-- Exercise description --
For the string "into", state the number of lines in the data that contain it, and nothing else.

-- Supplied data --
========================================

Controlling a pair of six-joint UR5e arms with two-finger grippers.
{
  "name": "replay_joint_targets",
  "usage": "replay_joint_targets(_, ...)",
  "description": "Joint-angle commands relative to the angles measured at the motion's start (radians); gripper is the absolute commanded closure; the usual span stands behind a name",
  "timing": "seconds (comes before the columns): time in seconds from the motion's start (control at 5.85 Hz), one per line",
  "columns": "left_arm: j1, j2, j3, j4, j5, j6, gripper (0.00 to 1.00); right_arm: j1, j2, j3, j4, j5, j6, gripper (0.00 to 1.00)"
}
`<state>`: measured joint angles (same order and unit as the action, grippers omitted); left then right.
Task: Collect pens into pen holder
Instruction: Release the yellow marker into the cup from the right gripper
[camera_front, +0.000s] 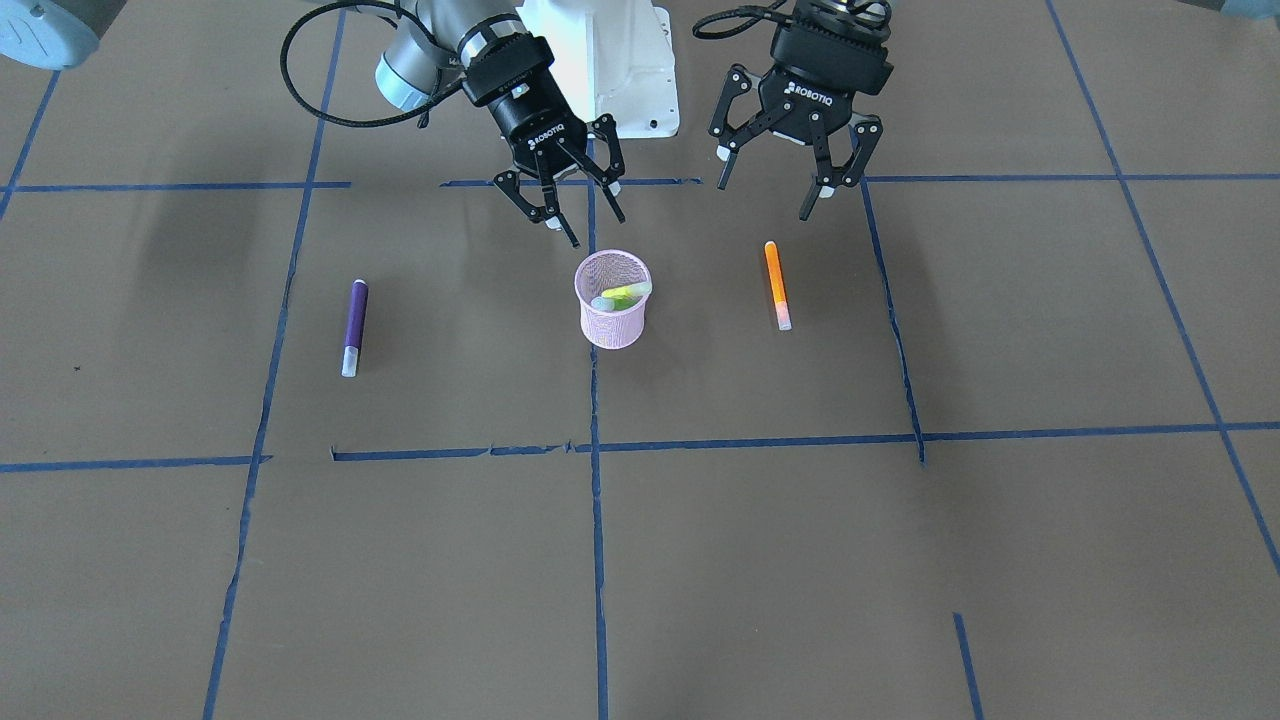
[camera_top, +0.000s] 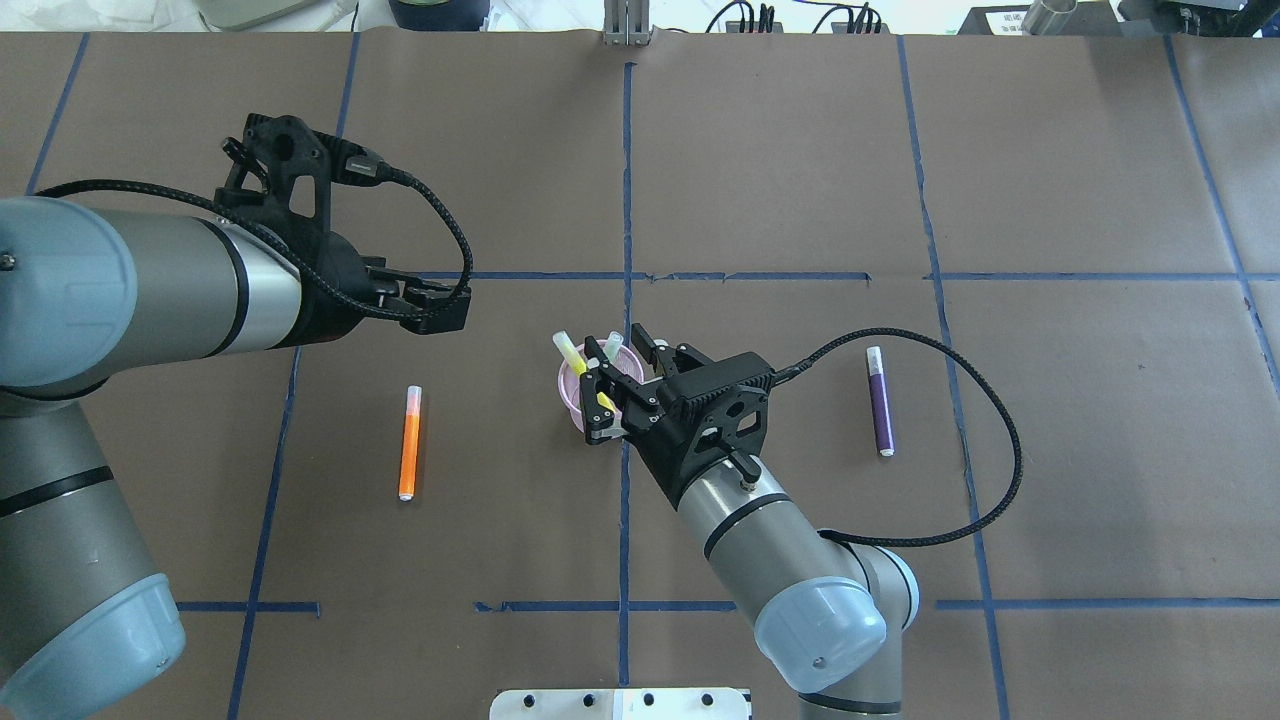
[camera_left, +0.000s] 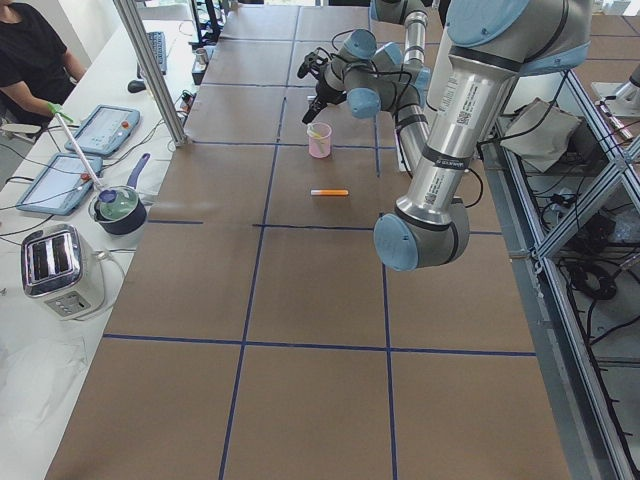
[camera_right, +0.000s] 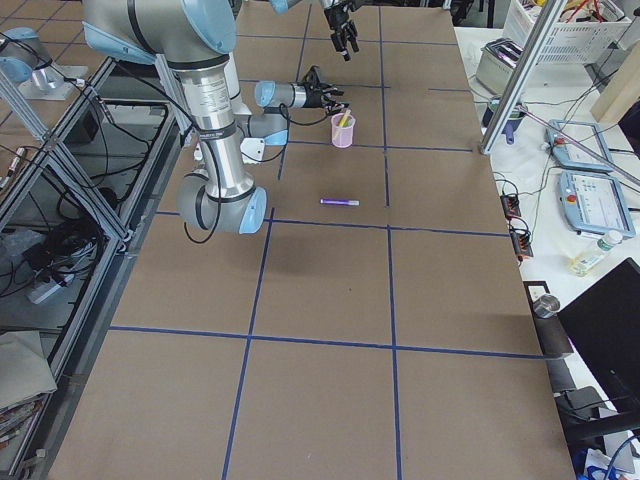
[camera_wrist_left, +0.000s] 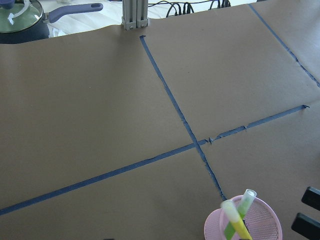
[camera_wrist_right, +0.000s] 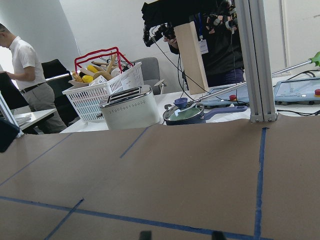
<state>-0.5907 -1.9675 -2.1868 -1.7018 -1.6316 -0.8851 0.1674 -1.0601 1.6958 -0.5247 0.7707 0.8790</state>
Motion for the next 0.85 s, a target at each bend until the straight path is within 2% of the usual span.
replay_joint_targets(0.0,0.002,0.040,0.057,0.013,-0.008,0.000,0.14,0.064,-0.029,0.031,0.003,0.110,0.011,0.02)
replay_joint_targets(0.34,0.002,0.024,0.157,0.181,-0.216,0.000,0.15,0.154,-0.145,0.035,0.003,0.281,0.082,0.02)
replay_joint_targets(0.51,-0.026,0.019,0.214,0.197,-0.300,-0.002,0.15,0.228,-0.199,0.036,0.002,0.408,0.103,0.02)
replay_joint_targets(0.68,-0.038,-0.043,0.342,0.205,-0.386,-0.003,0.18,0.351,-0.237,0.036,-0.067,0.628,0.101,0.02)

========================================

-- Solution to the problem --
2